» What is expected: Starting at the top of the records, output every line through the one that contains "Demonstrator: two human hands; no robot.", keeping each exactly as it appears.

» Given data:
* * * * * * * * *
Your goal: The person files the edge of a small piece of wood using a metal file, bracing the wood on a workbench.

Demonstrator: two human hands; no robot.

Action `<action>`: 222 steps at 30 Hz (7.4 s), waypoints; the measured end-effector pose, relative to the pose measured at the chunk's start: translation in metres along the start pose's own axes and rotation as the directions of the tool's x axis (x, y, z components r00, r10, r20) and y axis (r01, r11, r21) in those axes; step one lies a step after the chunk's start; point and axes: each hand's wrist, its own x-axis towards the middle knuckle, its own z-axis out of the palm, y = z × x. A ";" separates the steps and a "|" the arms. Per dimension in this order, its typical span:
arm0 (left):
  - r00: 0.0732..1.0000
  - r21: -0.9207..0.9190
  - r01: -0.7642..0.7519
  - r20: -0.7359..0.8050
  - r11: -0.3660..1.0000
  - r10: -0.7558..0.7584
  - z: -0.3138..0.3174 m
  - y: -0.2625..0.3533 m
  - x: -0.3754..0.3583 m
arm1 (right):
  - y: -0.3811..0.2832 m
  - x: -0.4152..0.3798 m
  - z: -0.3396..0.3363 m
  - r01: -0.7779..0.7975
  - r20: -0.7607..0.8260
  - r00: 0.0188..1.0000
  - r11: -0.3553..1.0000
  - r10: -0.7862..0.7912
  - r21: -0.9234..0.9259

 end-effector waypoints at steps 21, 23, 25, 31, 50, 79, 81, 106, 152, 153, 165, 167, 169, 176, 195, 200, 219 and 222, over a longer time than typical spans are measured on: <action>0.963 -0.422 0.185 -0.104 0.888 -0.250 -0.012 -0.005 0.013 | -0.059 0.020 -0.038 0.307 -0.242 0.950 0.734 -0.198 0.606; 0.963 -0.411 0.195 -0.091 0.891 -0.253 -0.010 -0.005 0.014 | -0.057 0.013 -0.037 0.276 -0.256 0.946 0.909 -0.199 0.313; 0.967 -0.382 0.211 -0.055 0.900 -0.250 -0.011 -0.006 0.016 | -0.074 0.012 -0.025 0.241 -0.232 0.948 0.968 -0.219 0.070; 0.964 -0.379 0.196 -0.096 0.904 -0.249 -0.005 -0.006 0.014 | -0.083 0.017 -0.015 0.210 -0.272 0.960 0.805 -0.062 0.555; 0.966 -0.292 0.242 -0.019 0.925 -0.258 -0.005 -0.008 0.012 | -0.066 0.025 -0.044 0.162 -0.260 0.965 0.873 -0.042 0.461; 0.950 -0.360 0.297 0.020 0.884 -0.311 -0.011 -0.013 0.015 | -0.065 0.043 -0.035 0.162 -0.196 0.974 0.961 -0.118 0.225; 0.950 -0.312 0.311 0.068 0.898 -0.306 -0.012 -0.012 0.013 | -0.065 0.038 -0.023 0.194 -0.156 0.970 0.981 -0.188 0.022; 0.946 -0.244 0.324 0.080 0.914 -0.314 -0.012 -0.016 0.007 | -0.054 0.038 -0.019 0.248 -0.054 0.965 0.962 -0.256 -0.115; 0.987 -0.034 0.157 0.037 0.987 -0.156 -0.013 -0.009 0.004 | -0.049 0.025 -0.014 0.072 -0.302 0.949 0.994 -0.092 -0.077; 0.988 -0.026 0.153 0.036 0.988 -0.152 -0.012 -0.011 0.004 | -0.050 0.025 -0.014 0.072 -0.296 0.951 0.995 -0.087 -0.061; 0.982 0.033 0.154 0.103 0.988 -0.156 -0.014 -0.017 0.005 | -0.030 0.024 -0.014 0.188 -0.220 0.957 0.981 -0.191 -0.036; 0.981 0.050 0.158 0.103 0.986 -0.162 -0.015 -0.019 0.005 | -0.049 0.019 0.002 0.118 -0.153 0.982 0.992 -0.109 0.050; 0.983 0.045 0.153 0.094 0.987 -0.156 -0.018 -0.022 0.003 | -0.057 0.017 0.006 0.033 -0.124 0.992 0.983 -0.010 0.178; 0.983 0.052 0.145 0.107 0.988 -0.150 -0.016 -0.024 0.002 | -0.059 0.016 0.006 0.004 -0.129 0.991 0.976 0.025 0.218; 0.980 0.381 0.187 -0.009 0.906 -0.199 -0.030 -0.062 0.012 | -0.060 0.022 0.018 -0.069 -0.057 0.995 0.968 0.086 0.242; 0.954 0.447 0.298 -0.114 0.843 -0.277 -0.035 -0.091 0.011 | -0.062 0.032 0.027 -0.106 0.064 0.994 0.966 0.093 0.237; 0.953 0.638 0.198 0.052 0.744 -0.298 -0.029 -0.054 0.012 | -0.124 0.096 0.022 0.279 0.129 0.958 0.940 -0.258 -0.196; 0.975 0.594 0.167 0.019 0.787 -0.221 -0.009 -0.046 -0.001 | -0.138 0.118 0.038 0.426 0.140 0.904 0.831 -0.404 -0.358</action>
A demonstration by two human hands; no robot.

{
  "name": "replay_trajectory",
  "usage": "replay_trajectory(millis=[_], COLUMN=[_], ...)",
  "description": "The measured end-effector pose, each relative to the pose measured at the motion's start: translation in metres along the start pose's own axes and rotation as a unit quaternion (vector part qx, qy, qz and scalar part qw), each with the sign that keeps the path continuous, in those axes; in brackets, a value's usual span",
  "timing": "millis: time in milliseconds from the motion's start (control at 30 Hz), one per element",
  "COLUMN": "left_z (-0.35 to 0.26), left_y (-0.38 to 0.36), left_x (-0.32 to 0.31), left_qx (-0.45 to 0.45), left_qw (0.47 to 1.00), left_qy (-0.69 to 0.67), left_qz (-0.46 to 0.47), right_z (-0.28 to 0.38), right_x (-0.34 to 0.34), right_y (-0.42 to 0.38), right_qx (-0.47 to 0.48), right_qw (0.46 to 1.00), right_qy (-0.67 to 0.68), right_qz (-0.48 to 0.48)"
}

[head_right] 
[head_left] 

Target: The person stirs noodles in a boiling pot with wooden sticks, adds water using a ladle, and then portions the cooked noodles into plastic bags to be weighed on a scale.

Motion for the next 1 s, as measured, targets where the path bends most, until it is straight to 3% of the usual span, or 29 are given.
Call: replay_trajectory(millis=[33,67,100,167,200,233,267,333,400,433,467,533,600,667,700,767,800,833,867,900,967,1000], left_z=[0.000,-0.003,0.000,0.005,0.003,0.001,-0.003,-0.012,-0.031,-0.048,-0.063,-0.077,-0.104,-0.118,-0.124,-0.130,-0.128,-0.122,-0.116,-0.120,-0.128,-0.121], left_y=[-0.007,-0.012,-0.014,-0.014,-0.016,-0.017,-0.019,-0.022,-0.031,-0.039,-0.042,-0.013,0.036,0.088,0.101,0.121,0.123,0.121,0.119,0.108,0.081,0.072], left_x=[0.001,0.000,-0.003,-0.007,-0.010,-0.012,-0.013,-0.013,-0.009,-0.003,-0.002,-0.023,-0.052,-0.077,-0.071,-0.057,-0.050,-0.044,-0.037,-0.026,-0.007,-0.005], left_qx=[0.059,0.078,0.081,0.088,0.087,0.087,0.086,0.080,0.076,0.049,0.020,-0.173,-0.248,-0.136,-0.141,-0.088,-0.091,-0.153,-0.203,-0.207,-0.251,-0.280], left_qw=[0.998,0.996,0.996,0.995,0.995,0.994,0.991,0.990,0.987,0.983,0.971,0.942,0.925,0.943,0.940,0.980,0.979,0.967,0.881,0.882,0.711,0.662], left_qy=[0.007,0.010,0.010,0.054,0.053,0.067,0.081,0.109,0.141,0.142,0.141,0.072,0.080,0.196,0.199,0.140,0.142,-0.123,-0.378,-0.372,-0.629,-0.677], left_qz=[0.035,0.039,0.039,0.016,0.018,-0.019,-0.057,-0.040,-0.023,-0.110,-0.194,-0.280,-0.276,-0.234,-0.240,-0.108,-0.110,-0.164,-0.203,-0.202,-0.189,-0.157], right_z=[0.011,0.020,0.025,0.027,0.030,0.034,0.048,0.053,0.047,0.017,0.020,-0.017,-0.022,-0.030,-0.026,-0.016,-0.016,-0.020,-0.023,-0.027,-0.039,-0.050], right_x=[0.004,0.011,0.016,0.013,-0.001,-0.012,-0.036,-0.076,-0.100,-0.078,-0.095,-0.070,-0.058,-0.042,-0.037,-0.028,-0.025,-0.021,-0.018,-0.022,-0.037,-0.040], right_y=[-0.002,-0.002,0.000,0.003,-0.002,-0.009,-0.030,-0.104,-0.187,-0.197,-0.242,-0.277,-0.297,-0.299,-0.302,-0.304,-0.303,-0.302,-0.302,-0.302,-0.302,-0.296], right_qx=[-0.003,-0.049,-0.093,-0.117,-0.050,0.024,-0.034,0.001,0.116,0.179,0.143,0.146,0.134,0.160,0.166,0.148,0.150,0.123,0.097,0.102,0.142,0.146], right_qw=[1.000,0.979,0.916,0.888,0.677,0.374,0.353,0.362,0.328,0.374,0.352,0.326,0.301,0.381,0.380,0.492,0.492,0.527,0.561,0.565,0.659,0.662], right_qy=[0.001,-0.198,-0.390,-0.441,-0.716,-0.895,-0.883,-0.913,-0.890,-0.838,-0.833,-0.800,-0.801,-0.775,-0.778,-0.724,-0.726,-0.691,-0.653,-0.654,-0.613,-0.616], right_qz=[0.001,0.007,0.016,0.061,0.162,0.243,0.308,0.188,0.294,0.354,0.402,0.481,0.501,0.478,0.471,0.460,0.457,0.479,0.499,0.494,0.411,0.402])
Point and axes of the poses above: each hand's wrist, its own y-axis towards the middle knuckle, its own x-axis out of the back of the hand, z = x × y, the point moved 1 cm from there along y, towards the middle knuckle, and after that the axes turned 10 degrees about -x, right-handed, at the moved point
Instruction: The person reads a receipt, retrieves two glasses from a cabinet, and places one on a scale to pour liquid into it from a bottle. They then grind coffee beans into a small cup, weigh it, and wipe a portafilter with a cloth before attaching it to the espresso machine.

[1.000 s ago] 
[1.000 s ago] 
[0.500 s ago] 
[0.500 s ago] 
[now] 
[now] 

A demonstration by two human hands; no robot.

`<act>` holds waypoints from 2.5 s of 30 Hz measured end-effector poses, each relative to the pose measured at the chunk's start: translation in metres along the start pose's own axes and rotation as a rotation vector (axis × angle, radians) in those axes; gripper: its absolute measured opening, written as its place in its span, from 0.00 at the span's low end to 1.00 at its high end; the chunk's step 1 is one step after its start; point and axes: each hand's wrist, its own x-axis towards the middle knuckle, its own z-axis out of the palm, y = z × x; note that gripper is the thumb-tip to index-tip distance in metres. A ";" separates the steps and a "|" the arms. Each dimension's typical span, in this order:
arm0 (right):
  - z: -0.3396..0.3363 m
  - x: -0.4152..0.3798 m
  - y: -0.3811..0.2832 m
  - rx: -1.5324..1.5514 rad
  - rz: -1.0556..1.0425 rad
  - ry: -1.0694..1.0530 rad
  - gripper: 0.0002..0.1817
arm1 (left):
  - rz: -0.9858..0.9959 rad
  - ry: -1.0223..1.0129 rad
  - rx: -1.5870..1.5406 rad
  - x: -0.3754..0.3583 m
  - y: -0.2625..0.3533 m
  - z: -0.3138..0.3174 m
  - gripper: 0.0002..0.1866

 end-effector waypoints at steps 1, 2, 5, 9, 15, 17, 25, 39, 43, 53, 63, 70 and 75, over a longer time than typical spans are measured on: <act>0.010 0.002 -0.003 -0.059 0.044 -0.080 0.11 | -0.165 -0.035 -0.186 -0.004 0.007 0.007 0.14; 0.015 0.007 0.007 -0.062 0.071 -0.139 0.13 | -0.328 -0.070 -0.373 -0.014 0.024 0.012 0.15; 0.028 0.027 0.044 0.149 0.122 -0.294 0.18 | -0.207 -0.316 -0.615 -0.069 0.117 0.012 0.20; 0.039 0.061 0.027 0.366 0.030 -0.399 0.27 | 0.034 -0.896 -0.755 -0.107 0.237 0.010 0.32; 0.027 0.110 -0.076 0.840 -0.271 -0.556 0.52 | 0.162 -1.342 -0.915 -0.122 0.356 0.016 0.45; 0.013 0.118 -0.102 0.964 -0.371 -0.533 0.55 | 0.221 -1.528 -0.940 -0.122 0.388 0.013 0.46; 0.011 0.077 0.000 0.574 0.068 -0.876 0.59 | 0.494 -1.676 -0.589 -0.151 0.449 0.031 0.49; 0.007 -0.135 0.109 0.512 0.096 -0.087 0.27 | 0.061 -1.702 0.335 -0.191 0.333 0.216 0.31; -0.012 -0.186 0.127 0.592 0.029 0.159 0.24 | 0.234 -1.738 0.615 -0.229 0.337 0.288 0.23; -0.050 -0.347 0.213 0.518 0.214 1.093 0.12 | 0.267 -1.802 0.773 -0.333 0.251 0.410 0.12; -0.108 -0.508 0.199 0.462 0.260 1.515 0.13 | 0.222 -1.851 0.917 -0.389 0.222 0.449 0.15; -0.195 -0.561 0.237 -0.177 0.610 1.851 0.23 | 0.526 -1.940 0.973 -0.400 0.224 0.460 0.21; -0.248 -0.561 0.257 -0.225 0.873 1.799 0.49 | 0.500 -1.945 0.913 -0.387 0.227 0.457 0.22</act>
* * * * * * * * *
» Response area:
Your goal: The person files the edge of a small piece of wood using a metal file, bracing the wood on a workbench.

Demonstrator: two human hands; no robot.

Work on this exercise is done.